Avutometinib to inhibitor RAF/MEK, który blokuje zarówno aktywność MEK, jak i kompensacyjną aktywację przez RAF. Dodatek defactinibu, inhibitora FAK, pozwala na przełamanie mechanizmu adaptacyjnej oporności. W badaniach przedklinicznych i wczesnych fazach klinicznych wykazano synergistyczne działanie obu leków.

W badaniu II fazy ENGOT-OV60/GOG-3052/RAMP 201 oceniano skuteczność i bezpieczeństwo avutometinibu w monoterapii oraz w połączeniu z defactinibem u pacjentek z nawrotowym LGSOC po co najmniej jednej linii leczenia. W analizie uwzględniono 115 chorych otrzymujących schemat skojarzony. Mediana liczby wcześniejszych terapii wynosiła 3. Potwierdzony odsetek obiektywnych odpowiedzi (ORR) w całej kohorcie wyniósł 31 proc., przy medianie czasu trwania odpowiedzi (DoR) 31,1 mies. Wyniki były szczególnie korzystne w grupie z mutacją KRAS (ORR 44 proc., mediana PFS 22,0 mies.), w porównaniu z pacjentkami z brakiem tej mutacji (ORR 17 proc., mediana PFS 12,8 mies.).
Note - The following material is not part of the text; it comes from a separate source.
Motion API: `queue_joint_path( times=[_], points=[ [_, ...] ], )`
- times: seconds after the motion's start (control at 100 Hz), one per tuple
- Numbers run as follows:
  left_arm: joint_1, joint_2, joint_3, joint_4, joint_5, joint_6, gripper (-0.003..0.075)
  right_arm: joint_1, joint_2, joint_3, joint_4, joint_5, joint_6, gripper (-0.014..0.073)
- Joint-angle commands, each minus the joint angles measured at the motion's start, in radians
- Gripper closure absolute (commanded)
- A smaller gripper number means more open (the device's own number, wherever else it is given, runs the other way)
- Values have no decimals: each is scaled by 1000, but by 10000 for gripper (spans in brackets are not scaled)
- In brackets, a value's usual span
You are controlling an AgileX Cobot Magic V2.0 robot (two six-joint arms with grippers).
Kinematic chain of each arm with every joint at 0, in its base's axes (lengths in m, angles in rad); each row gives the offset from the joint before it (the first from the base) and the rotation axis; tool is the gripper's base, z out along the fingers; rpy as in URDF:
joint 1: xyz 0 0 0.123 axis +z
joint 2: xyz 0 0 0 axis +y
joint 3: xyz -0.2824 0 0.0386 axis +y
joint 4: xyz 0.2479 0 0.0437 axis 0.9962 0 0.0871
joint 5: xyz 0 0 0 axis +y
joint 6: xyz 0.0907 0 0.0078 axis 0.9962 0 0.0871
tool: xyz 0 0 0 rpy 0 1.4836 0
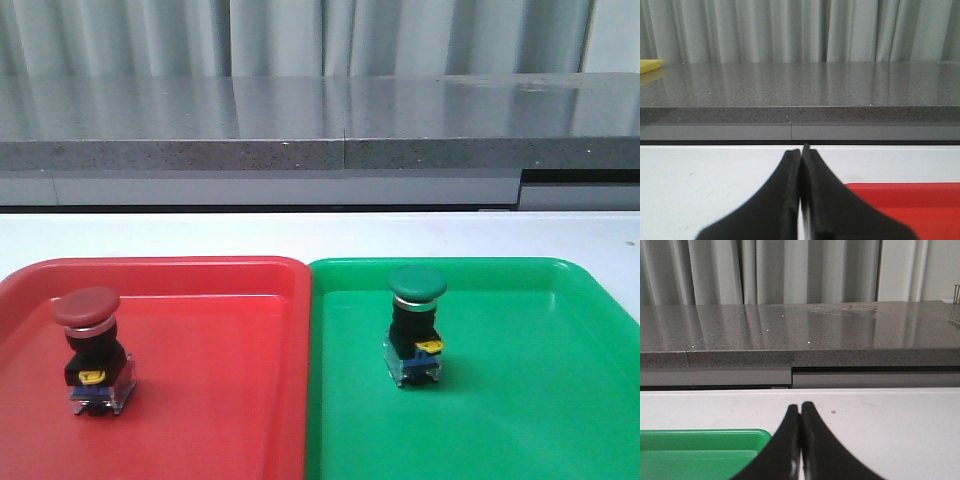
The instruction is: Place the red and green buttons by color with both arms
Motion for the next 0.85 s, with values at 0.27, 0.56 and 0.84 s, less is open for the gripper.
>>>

Terapia była ogólnie dobrze tolerowana. Najczęstsze działania niepożądane ≥3 stopnia obejmowały podwyższenie aktywności kinazy kreatynowej (24 proc.), biegunkę (8 proc.) i niedokrwistość (5 proc.). Z powodu działań niepożądanych leczenie przerwało 10 proc. chorych.

Kombinacja avutometinibu i defactinibu wykazuje obiecującą skuteczność kliniczną i akceptowalny profil bezpieczeństwa u pacjentek z nawrotowym LGSOC, szczególnie w podgrupie z mutacją KRAS. Trwające badanie III fazy (RAMP 301), porównujące terapię skojarzoną ze standardowym leczeniem, dostarczy dalszych danych dotyczących jej miejsca w praktyce klinicznej.